Could you return the lines below exactly, from the first line up to and including the line that holds "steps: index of"?

**********

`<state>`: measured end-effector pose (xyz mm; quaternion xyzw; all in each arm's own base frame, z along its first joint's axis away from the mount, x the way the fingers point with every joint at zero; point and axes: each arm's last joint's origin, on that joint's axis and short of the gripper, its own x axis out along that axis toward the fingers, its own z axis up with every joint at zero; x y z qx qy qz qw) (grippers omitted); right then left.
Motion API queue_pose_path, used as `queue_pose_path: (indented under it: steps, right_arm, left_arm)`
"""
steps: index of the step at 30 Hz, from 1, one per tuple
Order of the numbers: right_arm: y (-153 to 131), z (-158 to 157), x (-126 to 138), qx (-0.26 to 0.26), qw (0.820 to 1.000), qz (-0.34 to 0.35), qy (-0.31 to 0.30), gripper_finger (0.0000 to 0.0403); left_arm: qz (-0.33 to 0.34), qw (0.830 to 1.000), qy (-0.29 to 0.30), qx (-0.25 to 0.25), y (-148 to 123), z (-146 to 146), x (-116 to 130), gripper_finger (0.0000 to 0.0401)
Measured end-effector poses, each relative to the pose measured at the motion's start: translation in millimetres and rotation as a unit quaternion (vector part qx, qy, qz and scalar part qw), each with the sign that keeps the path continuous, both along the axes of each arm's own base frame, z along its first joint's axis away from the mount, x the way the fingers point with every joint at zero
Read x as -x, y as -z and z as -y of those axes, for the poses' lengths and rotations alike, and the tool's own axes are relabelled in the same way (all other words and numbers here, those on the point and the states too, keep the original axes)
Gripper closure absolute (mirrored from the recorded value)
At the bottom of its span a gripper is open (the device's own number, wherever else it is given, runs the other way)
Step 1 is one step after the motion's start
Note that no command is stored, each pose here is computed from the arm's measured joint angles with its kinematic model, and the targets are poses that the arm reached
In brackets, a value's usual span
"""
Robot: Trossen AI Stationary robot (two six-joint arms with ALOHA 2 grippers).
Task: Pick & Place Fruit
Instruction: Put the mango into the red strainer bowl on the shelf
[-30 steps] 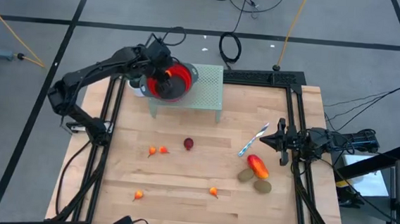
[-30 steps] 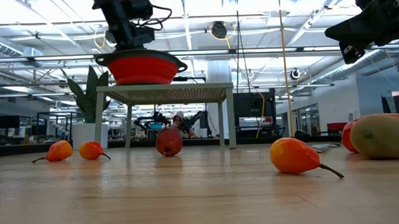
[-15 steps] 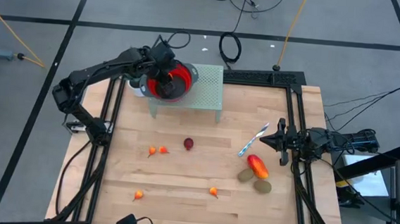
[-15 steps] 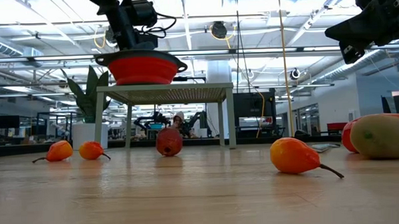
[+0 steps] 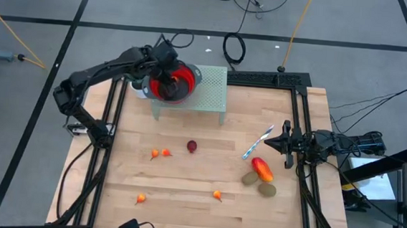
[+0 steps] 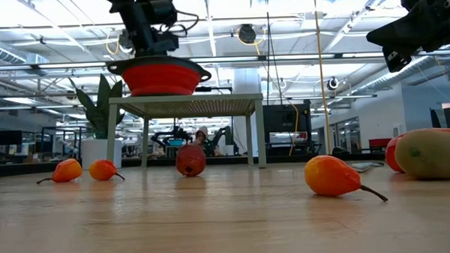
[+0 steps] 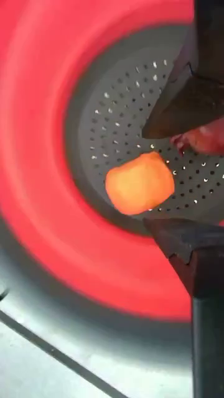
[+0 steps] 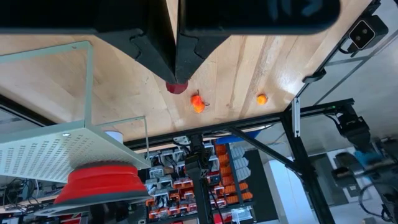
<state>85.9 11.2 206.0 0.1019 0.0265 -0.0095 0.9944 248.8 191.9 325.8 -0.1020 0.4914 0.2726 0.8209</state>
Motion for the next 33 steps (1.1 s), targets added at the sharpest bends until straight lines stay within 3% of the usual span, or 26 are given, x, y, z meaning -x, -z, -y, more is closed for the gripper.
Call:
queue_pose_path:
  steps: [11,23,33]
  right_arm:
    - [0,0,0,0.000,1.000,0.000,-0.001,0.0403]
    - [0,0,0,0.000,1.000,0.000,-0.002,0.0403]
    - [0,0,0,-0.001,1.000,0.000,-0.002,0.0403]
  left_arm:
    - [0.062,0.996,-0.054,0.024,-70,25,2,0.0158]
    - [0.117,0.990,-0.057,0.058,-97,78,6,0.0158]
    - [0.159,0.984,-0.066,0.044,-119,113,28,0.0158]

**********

● ANSWER TO THE EXERCISE
`<state>`: measured end-effector pose (xyz mm; quaternion xyzw; all in each arm's own base frame, z along its first joint's axis away from the mount, x the way the fingers point with every joint at zero; point and axes: each arm's last joint's origin, on that joint's axis and short of the gripper, its own x axis out along that axis toward the fingers, its own z axis up with every joint at zero; x y z qx qy qz qw) (grippers omitted); right then left.
Motion API queue_pose_path, used as `queue_pose_path: (indented under it: steps, right_arm, left_arm)`
"""
steps: index of the step at 30 Hz, from 1, one per tuple

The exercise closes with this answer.